__DATA SEGMENT__.
┄┄┄┄┄┄┄┄┄┄

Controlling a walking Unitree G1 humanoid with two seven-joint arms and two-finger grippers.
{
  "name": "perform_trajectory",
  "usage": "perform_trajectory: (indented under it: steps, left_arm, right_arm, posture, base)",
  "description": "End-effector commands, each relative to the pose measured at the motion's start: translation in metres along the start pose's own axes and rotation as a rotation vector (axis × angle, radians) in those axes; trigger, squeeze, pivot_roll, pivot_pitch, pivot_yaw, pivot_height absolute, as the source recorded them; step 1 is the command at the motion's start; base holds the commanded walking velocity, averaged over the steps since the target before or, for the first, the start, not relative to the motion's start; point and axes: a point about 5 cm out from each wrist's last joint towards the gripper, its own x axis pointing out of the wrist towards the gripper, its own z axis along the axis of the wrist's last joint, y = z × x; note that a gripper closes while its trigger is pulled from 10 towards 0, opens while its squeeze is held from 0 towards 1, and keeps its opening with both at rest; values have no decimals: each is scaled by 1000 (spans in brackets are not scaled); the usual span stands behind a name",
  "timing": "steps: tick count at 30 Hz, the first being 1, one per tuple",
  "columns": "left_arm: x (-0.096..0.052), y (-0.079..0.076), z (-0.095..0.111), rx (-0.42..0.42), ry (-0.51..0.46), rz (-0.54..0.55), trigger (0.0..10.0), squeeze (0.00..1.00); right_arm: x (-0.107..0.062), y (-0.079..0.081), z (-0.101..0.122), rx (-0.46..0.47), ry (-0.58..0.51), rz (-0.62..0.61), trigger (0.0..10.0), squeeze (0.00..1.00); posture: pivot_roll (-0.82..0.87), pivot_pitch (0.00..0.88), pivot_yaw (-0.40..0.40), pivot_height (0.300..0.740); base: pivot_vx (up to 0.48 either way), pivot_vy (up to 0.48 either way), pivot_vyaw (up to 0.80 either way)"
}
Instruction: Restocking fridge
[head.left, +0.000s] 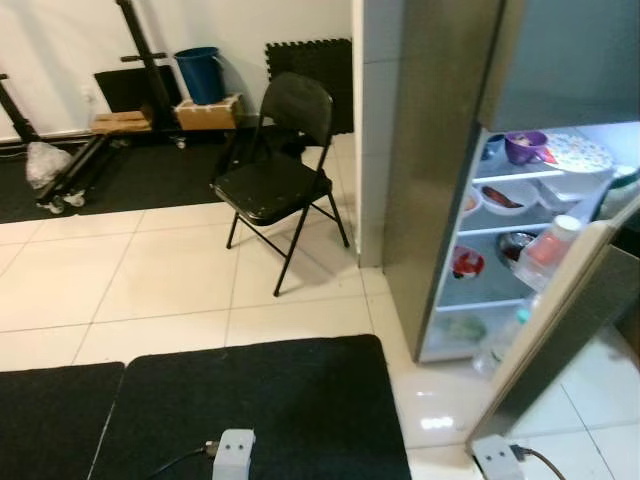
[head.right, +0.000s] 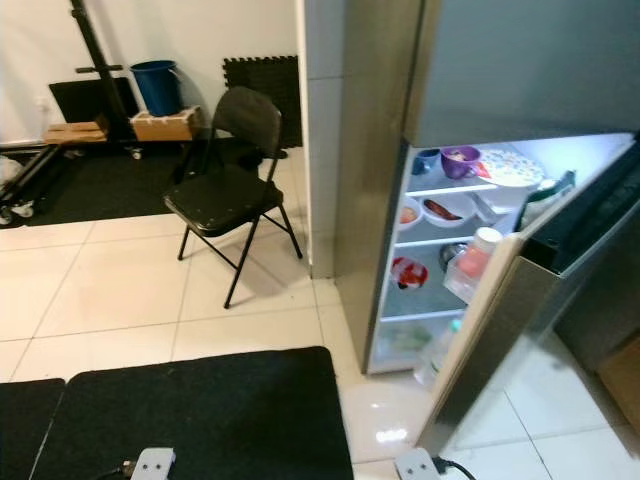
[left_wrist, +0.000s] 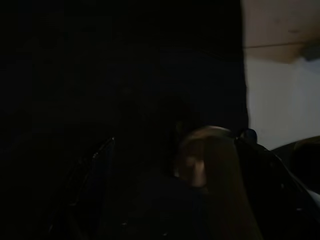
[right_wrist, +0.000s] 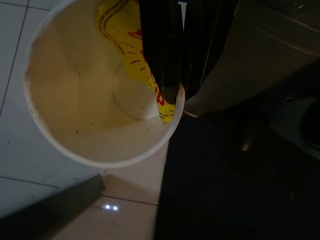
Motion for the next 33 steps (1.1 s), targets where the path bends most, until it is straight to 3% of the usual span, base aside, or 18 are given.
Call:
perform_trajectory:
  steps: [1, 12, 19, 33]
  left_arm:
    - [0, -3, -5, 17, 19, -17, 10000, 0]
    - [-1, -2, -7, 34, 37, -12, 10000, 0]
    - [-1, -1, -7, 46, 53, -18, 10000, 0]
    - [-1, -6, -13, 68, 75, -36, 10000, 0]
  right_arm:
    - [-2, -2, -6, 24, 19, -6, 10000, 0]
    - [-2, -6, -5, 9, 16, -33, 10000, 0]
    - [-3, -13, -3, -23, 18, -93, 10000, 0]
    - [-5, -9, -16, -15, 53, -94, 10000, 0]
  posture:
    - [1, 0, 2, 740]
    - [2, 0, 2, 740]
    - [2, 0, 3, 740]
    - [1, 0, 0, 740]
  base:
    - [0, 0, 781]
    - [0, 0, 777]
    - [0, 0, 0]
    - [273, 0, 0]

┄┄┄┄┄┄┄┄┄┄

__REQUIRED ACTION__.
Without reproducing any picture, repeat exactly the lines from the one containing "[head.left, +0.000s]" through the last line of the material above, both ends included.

__RESPONSE AREA__.
[head.left, +0.000s] 
[head.right, +0.000s] 
[left_wrist, +0.000s] 
[right_wrist, +0.000s] 
Motion for the next 33 steps (1.1 s), targets where the path bends most, until it is straight to 3% of the usual span, base aside, or 18 are given.
Call:
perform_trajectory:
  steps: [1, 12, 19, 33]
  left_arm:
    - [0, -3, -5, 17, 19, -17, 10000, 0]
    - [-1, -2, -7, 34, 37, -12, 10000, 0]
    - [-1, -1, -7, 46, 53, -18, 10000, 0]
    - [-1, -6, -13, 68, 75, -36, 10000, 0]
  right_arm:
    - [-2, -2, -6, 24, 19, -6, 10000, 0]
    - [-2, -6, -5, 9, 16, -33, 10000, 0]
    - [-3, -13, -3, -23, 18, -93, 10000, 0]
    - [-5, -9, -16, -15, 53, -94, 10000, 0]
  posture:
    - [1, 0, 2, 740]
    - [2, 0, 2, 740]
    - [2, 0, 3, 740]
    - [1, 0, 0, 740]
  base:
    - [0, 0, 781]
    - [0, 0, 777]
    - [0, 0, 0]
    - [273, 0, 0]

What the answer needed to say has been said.